_What needs to be done_
In how many lines of the listing does the string "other" appear? Give only the number.

_Recorded information_
════════════════════

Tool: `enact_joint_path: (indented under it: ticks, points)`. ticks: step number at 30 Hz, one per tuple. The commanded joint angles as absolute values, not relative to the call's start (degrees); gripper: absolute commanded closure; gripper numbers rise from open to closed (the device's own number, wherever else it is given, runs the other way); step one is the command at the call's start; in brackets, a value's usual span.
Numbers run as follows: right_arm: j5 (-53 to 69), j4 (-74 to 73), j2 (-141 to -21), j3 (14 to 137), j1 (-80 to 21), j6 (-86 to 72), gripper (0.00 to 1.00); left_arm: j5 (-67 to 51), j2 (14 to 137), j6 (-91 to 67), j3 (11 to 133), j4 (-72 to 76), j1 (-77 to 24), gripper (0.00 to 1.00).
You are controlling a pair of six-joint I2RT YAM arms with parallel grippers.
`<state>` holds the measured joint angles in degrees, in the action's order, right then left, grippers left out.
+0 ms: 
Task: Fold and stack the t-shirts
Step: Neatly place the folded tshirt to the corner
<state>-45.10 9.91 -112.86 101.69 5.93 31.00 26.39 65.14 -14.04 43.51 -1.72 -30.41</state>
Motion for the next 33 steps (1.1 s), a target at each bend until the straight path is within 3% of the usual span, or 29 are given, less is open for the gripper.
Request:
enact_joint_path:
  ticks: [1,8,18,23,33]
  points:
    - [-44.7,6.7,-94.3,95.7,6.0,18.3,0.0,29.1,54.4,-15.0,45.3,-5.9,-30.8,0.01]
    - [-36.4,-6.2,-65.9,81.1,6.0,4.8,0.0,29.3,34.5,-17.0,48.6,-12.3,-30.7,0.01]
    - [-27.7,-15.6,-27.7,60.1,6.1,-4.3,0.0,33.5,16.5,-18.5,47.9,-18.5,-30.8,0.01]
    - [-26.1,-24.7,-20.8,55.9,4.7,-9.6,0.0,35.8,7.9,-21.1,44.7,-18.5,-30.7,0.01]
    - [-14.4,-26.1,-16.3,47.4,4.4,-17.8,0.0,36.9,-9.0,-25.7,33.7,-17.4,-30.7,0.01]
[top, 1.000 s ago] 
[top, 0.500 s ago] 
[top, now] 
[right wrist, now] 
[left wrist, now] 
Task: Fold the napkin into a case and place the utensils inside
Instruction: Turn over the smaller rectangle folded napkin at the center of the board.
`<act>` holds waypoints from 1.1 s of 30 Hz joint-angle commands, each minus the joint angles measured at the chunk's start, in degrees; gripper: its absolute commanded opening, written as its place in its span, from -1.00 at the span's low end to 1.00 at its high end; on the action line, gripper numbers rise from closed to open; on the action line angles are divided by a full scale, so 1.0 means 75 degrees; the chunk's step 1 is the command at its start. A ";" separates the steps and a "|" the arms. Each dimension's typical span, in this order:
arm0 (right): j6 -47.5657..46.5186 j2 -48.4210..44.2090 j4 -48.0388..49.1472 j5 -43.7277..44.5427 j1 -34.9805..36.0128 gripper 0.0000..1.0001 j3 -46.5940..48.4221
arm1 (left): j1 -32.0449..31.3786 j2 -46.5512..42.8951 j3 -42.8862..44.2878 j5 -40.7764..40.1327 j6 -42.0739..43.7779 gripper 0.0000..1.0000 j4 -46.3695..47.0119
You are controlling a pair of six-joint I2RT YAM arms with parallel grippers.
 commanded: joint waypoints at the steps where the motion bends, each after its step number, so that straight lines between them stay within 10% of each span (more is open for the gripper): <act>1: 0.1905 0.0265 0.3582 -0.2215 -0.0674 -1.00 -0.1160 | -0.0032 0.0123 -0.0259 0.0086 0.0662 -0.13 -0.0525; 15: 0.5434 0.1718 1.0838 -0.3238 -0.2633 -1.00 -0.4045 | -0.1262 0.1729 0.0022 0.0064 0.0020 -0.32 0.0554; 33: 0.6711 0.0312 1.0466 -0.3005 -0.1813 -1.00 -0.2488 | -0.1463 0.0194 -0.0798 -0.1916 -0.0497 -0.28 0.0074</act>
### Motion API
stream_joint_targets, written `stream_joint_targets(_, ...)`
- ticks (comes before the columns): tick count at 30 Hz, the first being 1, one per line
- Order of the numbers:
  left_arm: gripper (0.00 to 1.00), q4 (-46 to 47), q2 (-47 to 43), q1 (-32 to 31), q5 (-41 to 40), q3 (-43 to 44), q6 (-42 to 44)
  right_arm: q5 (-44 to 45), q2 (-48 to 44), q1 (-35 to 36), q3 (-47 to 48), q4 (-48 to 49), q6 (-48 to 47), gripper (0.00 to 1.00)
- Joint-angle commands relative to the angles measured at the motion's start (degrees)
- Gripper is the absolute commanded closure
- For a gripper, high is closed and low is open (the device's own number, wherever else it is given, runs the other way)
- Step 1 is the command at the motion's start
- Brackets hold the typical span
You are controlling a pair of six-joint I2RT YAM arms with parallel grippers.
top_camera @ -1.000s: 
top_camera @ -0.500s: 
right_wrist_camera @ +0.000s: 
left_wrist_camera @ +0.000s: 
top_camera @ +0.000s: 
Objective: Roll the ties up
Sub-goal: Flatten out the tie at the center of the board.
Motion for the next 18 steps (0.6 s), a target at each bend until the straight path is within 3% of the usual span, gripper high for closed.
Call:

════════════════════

_Exercise output_
2